A Terrifying Enemy

In an earlier post, I mentioned a new book I had just become aware of — “Dopesick.” Embedded in that blog post is a video in which PBS NewsHour host, Judy Woodruff, interviewed the author, Beth Macy, a reporter for the Roanoke Times. I have only recently found time to begin reading the book.

“Dopesick” explores the origins and spread of the opioid epidemic from the extreme southwestern corner of Virginia all the way to the western suburbs of Washington D.C. It is a distance covering hundreds of miles traversed by I-81.

Macy introduces readers to the heartbreaking stories of alarmed physicians and community leaders, anguished mothers and fathers, and naive law enforcement officials who became first-hand witnesses of the carnage wrought by opioid addiction. From communities along the borders of West Virginia and Kentucky, reeling from the job losses caused by shuttered factories and closed coal mines, to the solidly middle class suburbs of Roanoke, Macy chronicles the tsunamis of opioid prescriptions inundating communities where no one had any idea just how addicting these drugs were. Until it was too late.

Purdue Pharma, everyone’s opioid epidemic whipping boy, fares badly in Macy’s story. And not without cause. Purdue cared far too much about its profits to exercise the care and responsibility it should have when its role in the epidemic of opioid addiction was plain for everyone to see. Plain, that is, for everyone except Purdue’s executives and lawyers.

Victims are everywhere in “Dopesick.” Macy introduces us to the lives of high- schoolers cut short by overdose death as well as their stunned and grieving parents, some of whom deserve medals for their courageous and effective campaign to hold Purdue Pharma accountable.

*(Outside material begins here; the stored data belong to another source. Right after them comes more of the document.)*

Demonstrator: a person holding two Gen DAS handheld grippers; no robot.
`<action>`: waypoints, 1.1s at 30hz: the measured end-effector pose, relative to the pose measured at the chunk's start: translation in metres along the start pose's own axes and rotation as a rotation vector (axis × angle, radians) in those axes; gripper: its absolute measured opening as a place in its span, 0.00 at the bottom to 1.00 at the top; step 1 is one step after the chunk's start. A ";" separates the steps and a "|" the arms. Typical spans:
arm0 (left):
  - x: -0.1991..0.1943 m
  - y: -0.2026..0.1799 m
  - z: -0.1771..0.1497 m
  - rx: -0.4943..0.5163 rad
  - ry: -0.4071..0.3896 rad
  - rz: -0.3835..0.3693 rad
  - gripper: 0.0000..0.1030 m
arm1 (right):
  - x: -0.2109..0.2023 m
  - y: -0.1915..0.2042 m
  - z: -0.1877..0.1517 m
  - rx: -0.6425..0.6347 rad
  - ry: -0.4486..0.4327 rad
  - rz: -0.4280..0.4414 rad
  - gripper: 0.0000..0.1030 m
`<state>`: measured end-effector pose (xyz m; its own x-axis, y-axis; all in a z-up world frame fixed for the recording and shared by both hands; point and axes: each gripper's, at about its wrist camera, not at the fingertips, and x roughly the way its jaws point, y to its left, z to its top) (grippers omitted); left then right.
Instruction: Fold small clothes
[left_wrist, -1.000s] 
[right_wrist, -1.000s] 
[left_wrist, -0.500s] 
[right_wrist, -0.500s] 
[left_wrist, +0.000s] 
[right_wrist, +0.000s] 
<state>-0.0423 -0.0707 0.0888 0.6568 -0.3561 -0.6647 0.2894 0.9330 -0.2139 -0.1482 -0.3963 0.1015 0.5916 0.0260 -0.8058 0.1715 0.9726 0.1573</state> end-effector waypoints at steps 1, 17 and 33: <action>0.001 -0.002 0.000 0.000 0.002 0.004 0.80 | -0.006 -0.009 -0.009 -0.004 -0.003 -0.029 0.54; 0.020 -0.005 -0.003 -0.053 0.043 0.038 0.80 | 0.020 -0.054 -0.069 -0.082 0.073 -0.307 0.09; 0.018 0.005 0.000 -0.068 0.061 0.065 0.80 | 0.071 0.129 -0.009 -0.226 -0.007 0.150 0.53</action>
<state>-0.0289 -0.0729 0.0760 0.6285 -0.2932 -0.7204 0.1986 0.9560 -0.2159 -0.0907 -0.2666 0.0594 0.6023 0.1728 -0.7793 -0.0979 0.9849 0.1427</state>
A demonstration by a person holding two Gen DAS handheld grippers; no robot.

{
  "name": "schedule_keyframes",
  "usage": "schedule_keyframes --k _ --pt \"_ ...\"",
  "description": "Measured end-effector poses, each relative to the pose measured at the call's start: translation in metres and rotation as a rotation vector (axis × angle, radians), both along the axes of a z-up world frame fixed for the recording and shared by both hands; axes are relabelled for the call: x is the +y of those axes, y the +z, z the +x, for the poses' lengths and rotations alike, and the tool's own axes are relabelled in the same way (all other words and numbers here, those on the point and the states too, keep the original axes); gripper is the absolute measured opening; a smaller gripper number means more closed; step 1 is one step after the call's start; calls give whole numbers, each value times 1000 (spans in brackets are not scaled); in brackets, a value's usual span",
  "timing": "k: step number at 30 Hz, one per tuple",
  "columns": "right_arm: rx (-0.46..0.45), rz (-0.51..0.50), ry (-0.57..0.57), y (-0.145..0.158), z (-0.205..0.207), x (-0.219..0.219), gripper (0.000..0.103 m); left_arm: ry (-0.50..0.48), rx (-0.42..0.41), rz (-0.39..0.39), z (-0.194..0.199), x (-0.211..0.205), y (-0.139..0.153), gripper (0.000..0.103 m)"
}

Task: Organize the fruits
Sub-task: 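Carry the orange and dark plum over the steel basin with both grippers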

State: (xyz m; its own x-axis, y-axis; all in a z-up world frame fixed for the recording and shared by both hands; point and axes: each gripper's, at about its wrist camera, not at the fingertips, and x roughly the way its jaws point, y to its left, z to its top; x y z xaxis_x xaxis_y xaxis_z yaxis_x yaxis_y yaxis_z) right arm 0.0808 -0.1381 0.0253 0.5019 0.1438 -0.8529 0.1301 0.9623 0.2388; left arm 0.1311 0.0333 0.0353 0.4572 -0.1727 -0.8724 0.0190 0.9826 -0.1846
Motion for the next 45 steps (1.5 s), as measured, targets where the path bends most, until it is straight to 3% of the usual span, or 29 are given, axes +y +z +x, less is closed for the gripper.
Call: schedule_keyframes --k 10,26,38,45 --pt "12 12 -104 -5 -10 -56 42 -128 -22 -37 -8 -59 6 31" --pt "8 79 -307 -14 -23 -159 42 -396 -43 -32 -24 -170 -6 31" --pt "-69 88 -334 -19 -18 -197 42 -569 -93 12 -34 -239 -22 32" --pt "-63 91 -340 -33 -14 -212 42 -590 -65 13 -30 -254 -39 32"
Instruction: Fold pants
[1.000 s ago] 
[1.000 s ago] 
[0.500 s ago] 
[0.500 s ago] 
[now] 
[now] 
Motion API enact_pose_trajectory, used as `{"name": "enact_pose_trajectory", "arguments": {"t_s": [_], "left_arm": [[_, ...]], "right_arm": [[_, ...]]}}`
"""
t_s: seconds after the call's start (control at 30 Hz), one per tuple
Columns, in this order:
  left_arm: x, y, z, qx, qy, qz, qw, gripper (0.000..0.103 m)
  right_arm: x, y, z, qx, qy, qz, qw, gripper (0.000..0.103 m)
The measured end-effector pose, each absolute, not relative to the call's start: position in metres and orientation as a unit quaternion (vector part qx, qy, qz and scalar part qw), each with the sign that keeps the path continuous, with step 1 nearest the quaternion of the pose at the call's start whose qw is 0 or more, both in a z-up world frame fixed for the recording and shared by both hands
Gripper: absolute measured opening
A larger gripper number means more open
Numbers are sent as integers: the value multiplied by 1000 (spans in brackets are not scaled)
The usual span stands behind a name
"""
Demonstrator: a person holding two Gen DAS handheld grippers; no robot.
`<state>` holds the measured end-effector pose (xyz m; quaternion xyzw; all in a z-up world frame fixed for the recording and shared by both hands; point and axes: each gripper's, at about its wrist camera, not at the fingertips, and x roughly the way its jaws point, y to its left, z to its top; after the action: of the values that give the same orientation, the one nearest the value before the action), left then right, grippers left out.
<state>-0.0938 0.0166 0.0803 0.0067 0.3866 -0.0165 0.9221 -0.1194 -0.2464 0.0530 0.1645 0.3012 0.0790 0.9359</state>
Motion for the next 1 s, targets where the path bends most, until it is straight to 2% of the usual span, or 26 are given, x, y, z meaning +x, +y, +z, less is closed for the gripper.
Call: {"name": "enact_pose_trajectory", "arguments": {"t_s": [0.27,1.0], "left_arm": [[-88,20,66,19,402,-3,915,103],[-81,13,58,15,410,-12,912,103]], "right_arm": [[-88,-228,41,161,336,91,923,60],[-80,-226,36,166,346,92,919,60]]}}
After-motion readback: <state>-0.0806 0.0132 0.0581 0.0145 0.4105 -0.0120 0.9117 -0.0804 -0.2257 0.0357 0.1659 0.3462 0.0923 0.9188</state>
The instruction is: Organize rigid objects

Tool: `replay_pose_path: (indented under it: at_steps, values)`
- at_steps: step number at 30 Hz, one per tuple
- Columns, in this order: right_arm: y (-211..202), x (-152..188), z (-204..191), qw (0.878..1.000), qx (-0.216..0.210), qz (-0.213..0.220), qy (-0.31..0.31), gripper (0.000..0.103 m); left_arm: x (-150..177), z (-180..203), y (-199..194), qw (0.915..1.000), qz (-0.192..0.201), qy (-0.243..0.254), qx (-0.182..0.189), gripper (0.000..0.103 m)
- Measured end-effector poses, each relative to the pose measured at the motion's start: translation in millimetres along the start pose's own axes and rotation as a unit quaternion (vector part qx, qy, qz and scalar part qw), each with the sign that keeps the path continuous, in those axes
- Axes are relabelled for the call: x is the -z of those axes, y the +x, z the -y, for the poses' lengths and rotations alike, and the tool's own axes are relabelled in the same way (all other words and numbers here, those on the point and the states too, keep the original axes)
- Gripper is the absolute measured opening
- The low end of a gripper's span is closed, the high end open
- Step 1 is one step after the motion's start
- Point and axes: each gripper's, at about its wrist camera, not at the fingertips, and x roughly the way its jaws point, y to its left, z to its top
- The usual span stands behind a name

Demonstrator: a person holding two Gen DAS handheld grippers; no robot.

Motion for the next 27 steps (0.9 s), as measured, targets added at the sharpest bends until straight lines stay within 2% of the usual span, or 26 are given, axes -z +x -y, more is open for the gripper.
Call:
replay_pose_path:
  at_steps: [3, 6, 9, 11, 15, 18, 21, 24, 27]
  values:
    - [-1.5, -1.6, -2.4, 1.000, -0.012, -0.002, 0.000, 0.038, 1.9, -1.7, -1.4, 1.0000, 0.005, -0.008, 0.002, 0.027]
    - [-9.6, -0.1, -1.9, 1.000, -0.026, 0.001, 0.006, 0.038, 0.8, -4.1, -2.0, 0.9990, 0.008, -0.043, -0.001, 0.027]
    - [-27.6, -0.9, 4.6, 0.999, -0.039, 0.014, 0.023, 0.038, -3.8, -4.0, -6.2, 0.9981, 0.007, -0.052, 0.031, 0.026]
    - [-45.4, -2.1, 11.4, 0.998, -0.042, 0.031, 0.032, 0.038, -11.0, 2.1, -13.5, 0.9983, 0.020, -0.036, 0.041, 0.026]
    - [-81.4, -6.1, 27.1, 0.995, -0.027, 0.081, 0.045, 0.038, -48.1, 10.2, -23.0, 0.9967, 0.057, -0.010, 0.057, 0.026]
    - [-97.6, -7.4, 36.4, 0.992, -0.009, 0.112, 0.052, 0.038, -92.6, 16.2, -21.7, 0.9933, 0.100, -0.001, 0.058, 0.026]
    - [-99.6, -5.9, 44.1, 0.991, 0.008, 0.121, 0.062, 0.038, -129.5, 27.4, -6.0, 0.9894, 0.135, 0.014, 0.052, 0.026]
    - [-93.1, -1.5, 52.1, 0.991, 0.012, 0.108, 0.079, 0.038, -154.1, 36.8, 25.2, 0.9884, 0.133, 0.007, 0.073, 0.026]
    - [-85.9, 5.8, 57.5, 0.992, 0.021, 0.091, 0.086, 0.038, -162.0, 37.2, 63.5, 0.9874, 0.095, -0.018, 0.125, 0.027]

Macy also introduces us to the dealers who, sensing an expanding market, infiltrated some of the same communities — where opioid pills had already laid the groundwork for widespread addiction — to sell heroin to the addicted who no longer had access to the pills and discovered that heroin was a lot cheaper.

As I began Beth Macy’s book, I was not a newcomer to the existence or contours of the opioid epidemic. I know men and women whose lives have been ravaged by opioid addiction. I know men and women who are serving state prison sentences for selling heroin. I knew three men who died of heroin overdoses in the past 18 months. And I know a grieving mother and father of one of those men.

But upon reaching the halfway point in “Dopesick,” I felt something I had not experienced before. Maybe it was partly the result of looking at the body of a 26-year old man, with all the promise of life before him, but now dead from an overdose, laying in a casket during the family visitation hour at the funeral home a week ago. I felt terrified. Terrified of the awesome power of heroin to enslave and to destroy.

A few years ago, a man from the county just south of us shot two state police officers one night as they were coming off their shift. One of them died. The assassin fled into the depths of the Delaware State Forest, where he outwitted a massive manhunt for about three weeks. Finally he was apprehended and held in the county jail where we do some of our work. At trial, well more than a year later, he was convicted and sentenced to death. The law enforcement and justice system spared no expense in capturing this man and convicting him for his crime. As they should have.

We surely would have seen an even more massive effort to find and stop this man if he had gone on a more widespread shooting spree, coming out of the forest every night to take another life, and then retreating back into the shadows to await his next opportunity. What if he killed two or three dozen other citizens in our county? We would be terrified, staying inside and away from windows lest we become his next victim. And we would want him captured. Yesterday!

Perhaps this is an inaccurate or inept comparison, but this is how I am beginning to see the terrifying power of heroin and the victims it has claimed in the past year within 20 miles of where I live. I often feel we are still sleep-walking in the midst of a mortal danger that stalks victims from every community, every church and every socio-economic level of society.

Yes, I felt terrified today.

Not finished yet with the book, I don’t know if Ms. Macy will give me reason to shake off the terror I feel. My gut tells me the terror is justified and that we are a very long way from being able to breathe more easily.